- **YOUR TASK**
Since only part of the material below is wanted, output exactly the lines from the one with "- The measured" up to and including the one with "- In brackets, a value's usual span".
******
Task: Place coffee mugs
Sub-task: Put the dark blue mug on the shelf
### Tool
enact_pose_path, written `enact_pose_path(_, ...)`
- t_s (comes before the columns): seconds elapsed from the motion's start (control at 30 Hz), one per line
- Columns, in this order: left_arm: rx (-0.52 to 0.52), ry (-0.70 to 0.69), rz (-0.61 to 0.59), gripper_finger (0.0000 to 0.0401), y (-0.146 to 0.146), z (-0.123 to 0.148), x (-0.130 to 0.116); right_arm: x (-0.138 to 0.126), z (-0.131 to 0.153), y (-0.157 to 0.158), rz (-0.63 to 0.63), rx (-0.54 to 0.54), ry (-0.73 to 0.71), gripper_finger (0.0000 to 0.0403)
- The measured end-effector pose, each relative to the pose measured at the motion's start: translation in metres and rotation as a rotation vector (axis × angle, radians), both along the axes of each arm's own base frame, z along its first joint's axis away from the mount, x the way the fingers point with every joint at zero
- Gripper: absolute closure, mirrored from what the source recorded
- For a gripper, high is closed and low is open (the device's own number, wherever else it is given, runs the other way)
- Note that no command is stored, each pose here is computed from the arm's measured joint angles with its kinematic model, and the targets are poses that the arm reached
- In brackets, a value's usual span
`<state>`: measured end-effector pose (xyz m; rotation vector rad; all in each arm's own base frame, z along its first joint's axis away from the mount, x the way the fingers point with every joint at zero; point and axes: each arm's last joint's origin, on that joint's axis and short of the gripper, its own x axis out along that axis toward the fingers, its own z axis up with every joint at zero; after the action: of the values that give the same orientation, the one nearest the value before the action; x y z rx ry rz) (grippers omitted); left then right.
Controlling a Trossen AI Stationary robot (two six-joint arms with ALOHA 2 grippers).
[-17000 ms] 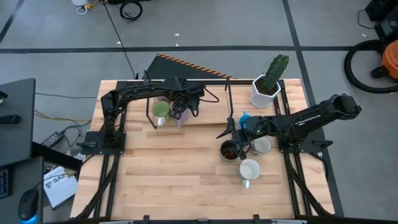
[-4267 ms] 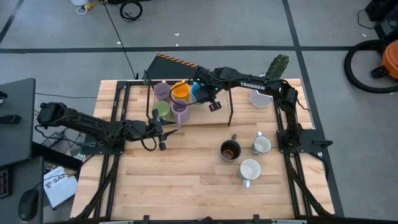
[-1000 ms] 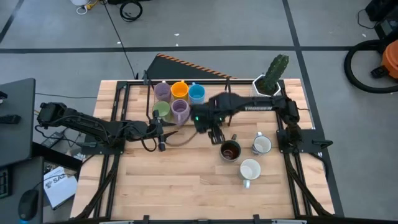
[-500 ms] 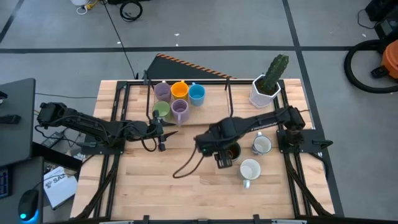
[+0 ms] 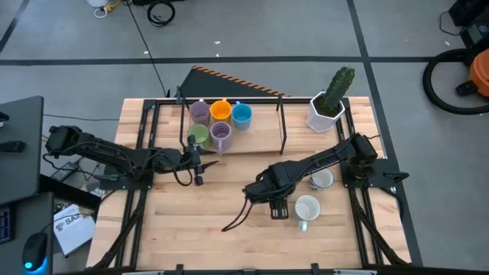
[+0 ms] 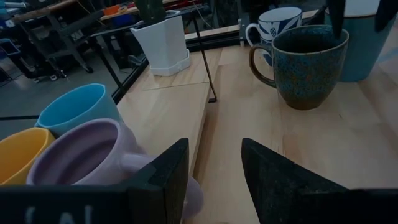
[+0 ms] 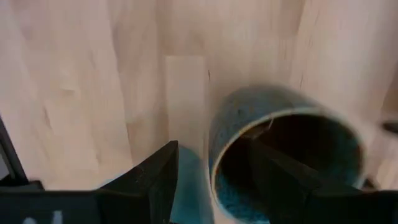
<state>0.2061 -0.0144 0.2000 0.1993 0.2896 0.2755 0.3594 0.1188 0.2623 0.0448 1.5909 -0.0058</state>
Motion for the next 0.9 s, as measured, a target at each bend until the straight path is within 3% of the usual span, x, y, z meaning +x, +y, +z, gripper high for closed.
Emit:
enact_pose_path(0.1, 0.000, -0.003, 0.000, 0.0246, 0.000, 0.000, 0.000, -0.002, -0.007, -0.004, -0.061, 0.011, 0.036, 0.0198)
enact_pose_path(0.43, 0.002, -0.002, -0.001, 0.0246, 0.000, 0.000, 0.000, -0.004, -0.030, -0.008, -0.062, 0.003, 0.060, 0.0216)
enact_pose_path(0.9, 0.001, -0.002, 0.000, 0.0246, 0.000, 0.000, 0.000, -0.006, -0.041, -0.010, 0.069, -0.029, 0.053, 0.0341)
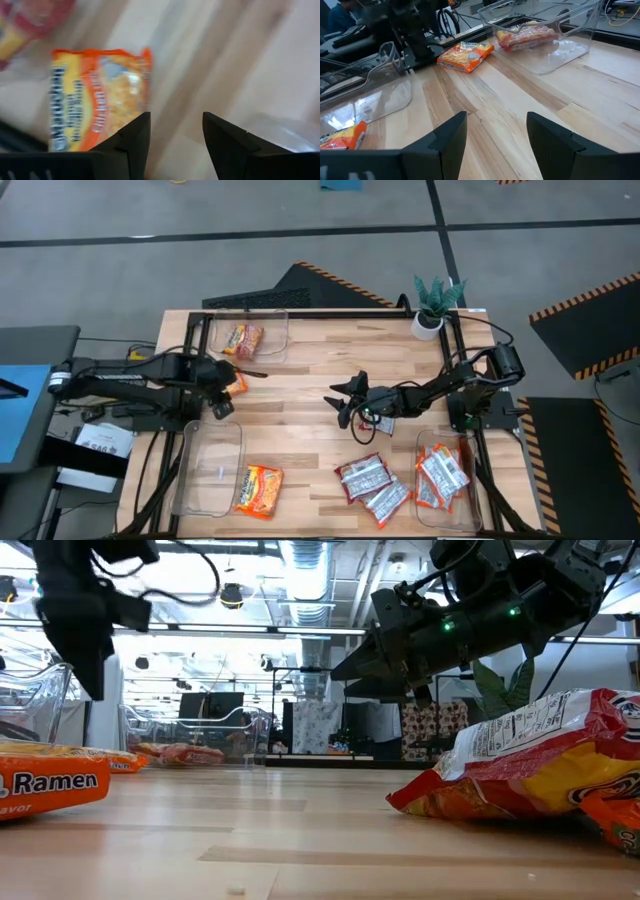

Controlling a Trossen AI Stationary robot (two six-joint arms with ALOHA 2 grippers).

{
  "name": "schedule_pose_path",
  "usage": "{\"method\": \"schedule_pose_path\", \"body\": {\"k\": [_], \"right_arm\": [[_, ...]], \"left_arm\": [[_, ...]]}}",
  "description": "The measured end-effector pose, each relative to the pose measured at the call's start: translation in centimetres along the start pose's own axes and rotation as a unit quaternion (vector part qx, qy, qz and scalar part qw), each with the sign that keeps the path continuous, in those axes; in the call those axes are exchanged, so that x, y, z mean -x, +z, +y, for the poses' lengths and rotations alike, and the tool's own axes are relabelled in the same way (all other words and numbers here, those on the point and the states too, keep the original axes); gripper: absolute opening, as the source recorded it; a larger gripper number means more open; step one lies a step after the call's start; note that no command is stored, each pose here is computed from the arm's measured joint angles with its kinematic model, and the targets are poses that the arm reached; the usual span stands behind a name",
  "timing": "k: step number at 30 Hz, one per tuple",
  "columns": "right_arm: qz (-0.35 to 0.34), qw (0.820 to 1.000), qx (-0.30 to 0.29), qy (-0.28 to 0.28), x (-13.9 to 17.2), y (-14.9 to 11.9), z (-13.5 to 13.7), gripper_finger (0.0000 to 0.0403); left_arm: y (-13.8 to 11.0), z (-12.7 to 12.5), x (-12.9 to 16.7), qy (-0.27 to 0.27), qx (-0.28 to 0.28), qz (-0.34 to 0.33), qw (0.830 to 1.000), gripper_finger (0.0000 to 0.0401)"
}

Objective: Sort Maruchan noodles
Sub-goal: Put the orange noodle pack into the bottom left transparent bin

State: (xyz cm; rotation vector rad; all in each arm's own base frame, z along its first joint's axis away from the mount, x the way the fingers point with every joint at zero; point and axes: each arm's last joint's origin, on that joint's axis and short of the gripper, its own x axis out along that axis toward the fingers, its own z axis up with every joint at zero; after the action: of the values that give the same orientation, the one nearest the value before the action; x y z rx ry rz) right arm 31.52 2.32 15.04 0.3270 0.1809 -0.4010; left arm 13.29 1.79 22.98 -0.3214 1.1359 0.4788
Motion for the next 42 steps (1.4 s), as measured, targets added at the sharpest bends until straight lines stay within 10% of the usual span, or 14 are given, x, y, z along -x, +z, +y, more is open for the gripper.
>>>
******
- **WRITTEN REPLY**
- The measured end-effector pose, each relative to the pose measured at the motion's start: translation in metres and rotation as a rotation vector (axis × angle, radians), both along the axes of each arm's own base frame, z along its first joint's axis away from the mount, x the way the fingers point with every joint at zero
- Gripper: absolute closure, mirrored from what the source recorded
- For a gripper, high is closed and low is open (the device's own number, wherever else it is given, runs the other way)
- Note that no command is stored, each pose here is computed from the arm's measured joint angles with its kinematic model, and the targets are poses that the arm reached
- In brackets, a value's usual span

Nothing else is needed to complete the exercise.